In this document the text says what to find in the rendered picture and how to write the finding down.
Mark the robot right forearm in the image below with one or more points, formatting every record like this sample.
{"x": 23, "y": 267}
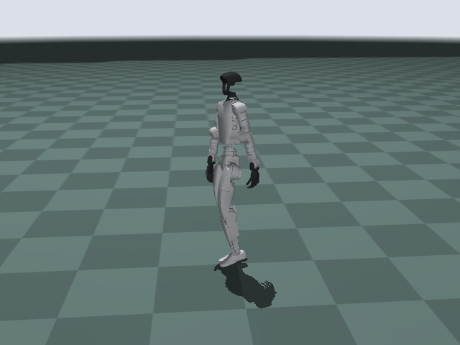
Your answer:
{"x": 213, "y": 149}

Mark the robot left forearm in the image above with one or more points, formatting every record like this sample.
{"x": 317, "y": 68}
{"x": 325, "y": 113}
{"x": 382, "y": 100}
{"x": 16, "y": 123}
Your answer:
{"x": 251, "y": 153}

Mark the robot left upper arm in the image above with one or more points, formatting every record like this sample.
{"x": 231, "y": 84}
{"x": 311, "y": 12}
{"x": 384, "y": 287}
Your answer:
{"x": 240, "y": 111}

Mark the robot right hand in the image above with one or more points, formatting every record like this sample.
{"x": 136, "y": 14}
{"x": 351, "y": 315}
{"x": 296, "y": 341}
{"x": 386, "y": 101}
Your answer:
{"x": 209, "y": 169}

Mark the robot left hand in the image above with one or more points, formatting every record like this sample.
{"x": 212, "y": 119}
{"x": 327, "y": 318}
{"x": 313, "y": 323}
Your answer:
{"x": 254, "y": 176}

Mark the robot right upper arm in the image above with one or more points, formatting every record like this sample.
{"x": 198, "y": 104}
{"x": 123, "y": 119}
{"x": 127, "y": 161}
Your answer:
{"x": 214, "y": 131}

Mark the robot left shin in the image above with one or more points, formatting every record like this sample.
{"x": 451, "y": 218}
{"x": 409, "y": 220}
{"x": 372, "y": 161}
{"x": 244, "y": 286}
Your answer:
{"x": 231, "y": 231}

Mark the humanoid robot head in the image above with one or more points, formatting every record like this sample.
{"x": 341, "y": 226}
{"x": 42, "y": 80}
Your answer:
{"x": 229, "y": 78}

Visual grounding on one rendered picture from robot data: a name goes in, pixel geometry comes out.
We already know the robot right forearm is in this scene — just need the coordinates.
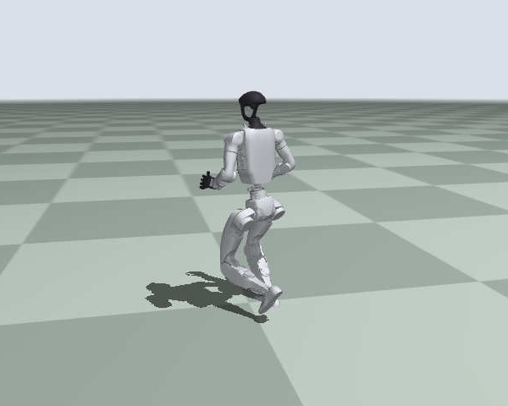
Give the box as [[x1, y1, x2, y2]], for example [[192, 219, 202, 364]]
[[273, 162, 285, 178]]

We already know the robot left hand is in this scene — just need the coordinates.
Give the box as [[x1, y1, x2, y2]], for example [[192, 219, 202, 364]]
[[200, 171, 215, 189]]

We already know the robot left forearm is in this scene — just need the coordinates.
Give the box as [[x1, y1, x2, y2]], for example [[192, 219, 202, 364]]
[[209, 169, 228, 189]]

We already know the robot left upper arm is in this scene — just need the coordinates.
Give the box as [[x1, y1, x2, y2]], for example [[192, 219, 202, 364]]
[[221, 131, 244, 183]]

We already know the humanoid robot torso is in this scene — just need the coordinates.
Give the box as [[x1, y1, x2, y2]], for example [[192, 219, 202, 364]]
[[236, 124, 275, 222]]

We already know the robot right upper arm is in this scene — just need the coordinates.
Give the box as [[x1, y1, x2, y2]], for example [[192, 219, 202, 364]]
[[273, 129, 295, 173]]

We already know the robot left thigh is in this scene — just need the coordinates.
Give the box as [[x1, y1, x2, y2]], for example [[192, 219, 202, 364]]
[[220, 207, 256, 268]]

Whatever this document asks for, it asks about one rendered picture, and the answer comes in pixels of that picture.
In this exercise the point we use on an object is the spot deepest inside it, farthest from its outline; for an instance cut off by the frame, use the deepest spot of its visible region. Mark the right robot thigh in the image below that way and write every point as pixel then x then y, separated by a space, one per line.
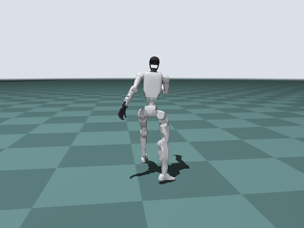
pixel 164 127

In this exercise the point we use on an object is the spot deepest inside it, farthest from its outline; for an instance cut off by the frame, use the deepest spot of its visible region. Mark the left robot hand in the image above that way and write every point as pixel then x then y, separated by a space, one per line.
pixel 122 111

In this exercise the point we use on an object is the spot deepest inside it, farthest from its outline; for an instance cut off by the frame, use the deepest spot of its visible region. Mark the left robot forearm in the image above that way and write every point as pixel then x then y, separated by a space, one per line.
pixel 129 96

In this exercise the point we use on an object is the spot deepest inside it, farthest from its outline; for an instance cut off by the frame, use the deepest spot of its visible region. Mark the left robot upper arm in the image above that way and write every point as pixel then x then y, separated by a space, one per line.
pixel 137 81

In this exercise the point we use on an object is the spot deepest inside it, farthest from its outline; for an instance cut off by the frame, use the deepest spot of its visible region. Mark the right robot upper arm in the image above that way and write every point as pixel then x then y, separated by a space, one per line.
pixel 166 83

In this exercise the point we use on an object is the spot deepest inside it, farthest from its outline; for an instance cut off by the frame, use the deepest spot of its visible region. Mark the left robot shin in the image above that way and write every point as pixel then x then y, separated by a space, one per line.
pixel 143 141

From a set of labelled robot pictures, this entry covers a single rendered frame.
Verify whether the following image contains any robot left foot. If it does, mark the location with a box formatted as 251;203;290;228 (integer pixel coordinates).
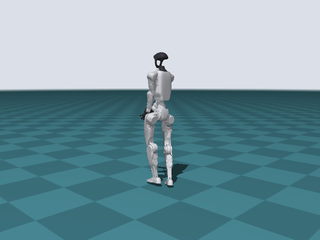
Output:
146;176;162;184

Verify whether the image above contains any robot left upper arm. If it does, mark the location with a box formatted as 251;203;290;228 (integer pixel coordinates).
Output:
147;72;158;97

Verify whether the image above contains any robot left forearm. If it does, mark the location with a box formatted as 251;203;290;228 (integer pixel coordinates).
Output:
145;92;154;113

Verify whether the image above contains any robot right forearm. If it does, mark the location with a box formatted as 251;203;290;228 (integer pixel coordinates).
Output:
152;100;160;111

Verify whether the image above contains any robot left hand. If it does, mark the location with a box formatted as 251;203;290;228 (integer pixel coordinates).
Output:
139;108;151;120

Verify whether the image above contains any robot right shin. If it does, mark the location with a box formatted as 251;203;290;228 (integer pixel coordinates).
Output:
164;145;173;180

----

◆ **THE PROBLEM**
Retype the listing above exactly. Pictures are not part of the copy.

◆ **RESPONSE AREA**
In this document the text says what to find in the rendered picture and how to write the finding down.
Mark the robot right forearm in the image below with one or more points, formatting every record like this sample.
{"x": 23, "y": 267}
Your answer:
{"x": 213, "y": 149}

Mark the robot left forearm in the image above with one or more points, formatting every record like this sample.
{"x": 317, "y": 68}
{"x": 325, "y": 113}
{"x": 382, "y": 100}
{"x": 16, "y": 123}
Your answer:
{"x": 251, "y": 153}

Mark the robot left upper arm in the image above with one or more points, formatting every record like this sample.
{"x": 231, "y": 84}
{"x": 311, "y": 12}
{"x": 384, "y": 287}
Your answer:
{"x": 240, "y": 111}

Mark the robot right hand in the image above with one or more points, formatting every record like this sample.
{"x": 136, "y": 14}
{"x": 351, "y": 315}
{"x": 296, "y": 341}
{"x": 386, "y": 101}
Your answer:
{"x": 209, "y": 169}

Mark the robot left hand in the image above with one or more points, formatting every record like this sample.
{"x": 212, "y": 119}
{"x": 327, "y": 318}
{"x": 313, "y": 323}
Your answer:
{"x": 254, "y": 176}

Mark the robot right upper arm in the image above with one or more points, formatting every record like this sample.
{"x": 198, "y": 104}
{"x": 123, "y": 119}
{"x": 127, "y": 161}
Your answer:
{"x": 214, "y": 131}

Mark the robot left shin in the image above with one or more points, formatting every record like this sample.
{"x": 451, "y": 218}
{"x": 409, "y": 220}
{"x": 372, "y": 161}
{"x": 244, "y": 286}
Your answer:
{"x": 231, "y": 231}

Mark the humanoid robot head in the image above with one or more points, formatting every record like this sample.
{"x": 341, "y": 226}
{"x": 42, "y": 80}
Your answer:
{"x": 229, "y": 78}

Visual grounding on one rendered picture from robot data: a name goes in, pixel geometry comes out.
We already know the robot right forearm is in this scene — just need the coordinates.
Give the box as [[x1, y1, x2, y2]], for example [[192, 219, 202, 364]]
[[273, 162, 285, 178]]

We already know the robot left hand is in this scene — just need the coordinates.
Give the box as [[x1, y1, x2, y2]], for example [[192, 219, 202, 364]]
[[200, 171, 215, 189]]

We already know the robot left forearm is in this scene — just need the coordinates.
Give the box as [[x1, y1, x2, y2]], for example [[192, 219, 202, 364]]
[[209, 169, 228, 189]]

We already know the robot left upper arm is in this scene — just need the coordinates.
Give the box as [[x1, y1, x2, y2]], for example [[192, 219, 202, 364]]
[[221, 131, 244, 183]]

We already know the humanoid robot torso is in this scene — just need the coordinates.
Give the box as [[x1, y1, x2, y2]], for example [[192, 219, 202, 364]]
[[236, 124, 275, 222]]

We already know the robot right upper arm is in this scene — just need the coordinates.
Give the box as [[x1, y1, x2, y2]], for example [[192, 219, 202, 364]]
[[273, 129, 295, 173]]

We already know the robot left thigh is in this scene — just need the coordinates.
Give the box as [[x1, y1, x2, y2]], for example [[192, 219, 202, 364]]
[[220, 207, 256, 268]]

Whatever this document asks for, it asks about one rendered picture, and the answer comes in pixels of that picture.
In this exercise the point we use on an object is the spot deepest inside it, farthest from its outline; for an instance cut off by the frame, use the deepest spot of its visible region. Mark the right robot thigh in the image below that way and write every point as pixel then x then y, separated by a space, one per line.
pixel 164 127

In this exercise the point we use on an object is the spot deepest inside it, farthest from its outline; for an instance cut off by the frame, use the deepest spot of its visible region. Mark the left robot hand in the image above that way and write every point as pixel then x then y, separated by a space, one per line.
pixel 122 111

In this exercise the point we use on an object is the spot deepest inside it, farthest from its outline; for an instance cut off by the frame, use the deepest spot of its visible region. Mark the left robot forearm in the image above that way and write every point as pixel then x then y, separated by a space, one per line.
pixel 129 96

In this exercise the point we use on an object is the spot deepest inside it, farthest from its outline; for an instance cut off by the frame, use the deepest spot of its visible region. Mark the left robot upper arm in the image above that way and write every point as pixel then x then y, separated by a space, one per line.
pixel 137 81

In this exercise the point we use on an object is the spot deepest inside it, farthest from its outline; for an instance cut off by the frame, use the deepest spot of its visible region. Mark the right robot upper arm in the image above that way and write every point as pixel then x then y, separated by a space, one per line.
pixel 166 83

In this exercise the point we use on an object is the spot deepest inside it, farthest from its outline; for an instance cut off by the frame, use the deepest spot of its visible region. Mark the left robot shin in the image above that way and write every point as pixel then x then y, separated by a space, one per line.
pixel 143 141

From a set of labelled robot pictures, this entry covers a single rendered frame.
Verify whether the following image contains any robot left foot. If it does, mark the location with a box formatted as 251;203;290;228 (integer pixel coordinates).
Output:
146;176;162;184

Verify whether the image above contains any robot left upper arm. If it does, mark the location with a box formatted as 251;203;290;228 (integer pixel coordinates).
Output:
147;72;158;97

Verify whether the image above contains any robot left forearm. If it does, mark the location with a box formatted as 251;203;290;228 (integer pixel coordinates).
Output:
145;92;154;113

Verify whether the image above contains any robot right forearm. If it does, mark the location with a box formatted as 251;203;290;228 (integer pixel coordinates).
Output:
152;100;160;111

Verify whether the image above contains any robot left hand. If it does, mark the location with a box formatted as 251;203;290;228 (integer pixel coordinates).
Output:
139;108;151;120

Verify whether the image above contains any robot right shin. If it does, mark the location with a box formatted as 251;203;290;228 (integer pixel coordinates).
Output:
164;145;173;180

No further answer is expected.